10500 NE 8th Street, Suite 1300
Bellevue, WA 98004
Ladies and Gentlemen:
At your request, we have examined the Registration Statement on Form S-3 filed by Smartsheet Inc., a Washington corporation (the “Company”), with the Securities and Exchange Commission (the “Commission”) on June 10, 2019 (the “Registration Statement”) in connection with the registration under the Securities Act of 1933, as amended (the “Securities Act”), of an indeterminate aggregate amount of (A) for the sale by the Company or selling security holders from time to time of (i) shares of the Company’s Class A common stock, no par value per share (the “Class A Common Stock”), (ii) shares of the Company’s preferred stock, no par value per share (the “Preferred Stock”), (iii) one or more series of debt securities (the “Debt Securities”) issuable pursuant to an indenture (the “Indenture”) by and between the Company and a financial institution to be identified therein as trustee (the “Trustee”) (iv) warrants to purchase shares of Class A Common Stock and/or Preferred Stock (the “Warrants”), (v) subscription rights to purchase shares of Class A Common Stock, shares of Preferred Stock or Debt Securities (the “Subscription Rights”), and/or (vi) units consisting of any combination of such foregoing securities described in clauses (i) through (v) above (the “Units”); and (B) 10,546,609 shares of Class A Common Stock (the “Selling Shareholder Shares”) to be sold from time to time by entities affiliated with Insight Partners (collectively, the “Selling Shareholder”), at indeterminate prices in reliance on Rule 456(b) and Rule 457(r) under the Securities Act.
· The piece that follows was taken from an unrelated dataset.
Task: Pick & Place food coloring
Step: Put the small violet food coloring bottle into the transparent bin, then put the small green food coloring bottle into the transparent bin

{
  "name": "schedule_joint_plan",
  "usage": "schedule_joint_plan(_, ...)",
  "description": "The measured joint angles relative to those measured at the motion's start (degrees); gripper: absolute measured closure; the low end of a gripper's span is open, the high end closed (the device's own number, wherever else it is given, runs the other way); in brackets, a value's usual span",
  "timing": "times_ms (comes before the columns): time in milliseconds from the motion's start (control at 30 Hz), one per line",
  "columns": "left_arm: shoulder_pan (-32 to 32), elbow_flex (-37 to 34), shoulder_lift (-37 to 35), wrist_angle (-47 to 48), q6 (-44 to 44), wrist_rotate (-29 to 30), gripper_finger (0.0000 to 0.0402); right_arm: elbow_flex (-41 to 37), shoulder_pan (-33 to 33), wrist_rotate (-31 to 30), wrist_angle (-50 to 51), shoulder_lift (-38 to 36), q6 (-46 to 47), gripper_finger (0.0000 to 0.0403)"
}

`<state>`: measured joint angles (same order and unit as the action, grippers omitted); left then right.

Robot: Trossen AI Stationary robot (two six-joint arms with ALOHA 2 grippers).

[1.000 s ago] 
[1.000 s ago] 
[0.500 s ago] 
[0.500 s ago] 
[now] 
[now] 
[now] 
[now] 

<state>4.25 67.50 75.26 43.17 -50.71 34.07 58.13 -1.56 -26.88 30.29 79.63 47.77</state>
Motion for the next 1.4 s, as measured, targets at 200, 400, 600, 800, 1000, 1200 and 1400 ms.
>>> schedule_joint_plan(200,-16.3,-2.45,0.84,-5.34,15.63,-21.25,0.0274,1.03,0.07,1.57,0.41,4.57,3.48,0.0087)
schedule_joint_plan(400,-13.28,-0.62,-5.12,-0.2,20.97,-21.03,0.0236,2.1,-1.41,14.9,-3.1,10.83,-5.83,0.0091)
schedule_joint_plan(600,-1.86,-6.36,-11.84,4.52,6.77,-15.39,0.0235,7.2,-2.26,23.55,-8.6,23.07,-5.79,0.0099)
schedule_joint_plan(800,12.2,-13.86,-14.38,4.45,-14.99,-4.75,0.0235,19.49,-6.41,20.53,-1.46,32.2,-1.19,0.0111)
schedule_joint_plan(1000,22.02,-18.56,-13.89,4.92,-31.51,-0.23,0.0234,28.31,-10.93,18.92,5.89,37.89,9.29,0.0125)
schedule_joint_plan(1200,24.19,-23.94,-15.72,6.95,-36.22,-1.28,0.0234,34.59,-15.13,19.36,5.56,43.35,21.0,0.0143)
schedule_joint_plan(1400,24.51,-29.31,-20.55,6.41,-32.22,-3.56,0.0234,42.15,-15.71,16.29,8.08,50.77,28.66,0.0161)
The Class A Common Stock, the Preferred Stock, the Debt Securities, the Warrants, the Subscription Rights and the Units are collectively referred to herein as the “Securities.” The Securities may be sold from time to time by the Company as set forth in the Registration Statement, the prospectus contained within the Registration Statement (the “Prospectus”) and supplements to the Prospectus.
In connection with our opinion expressed below we have examined such matters of fact as we have deemed necessary or advisable, which included (i) originals or copies of the Company’s current Amended and Restated Articles of Incorporation filed with and certified by the Secretary of State of the State of Washington on April 30, 2018 (the “Restated Articles”) and the Company’s Amended and Restated Bylaws certified by the Company’s Secretary on May 1, 2018 (the “Bylaws”), (ii) certain corporate proceedings of the Company’s board of directors (the “Board”) and shareholders relating to the Registration Statement, and (iii) such other agreements, documents, certificates and statements of the Company, its transfer agent and public or government officials, as we have deemed necessary or advisable. In our examination of documents we have assumed, and express no opinion as to, the genuineness of all signatures on documents submitted to us, the authenticity and completeness of all documents submitted to us as originals, the conformity to originals and completeness of all documents submitted to us as copies, the legal capacity of all persons or entities executing the same, the absence of any undisclosed termination, modification, waiver or amendment to any document reviewed by us, and the due authorization, execution and delivery of all such documents
Smartsheet Inc.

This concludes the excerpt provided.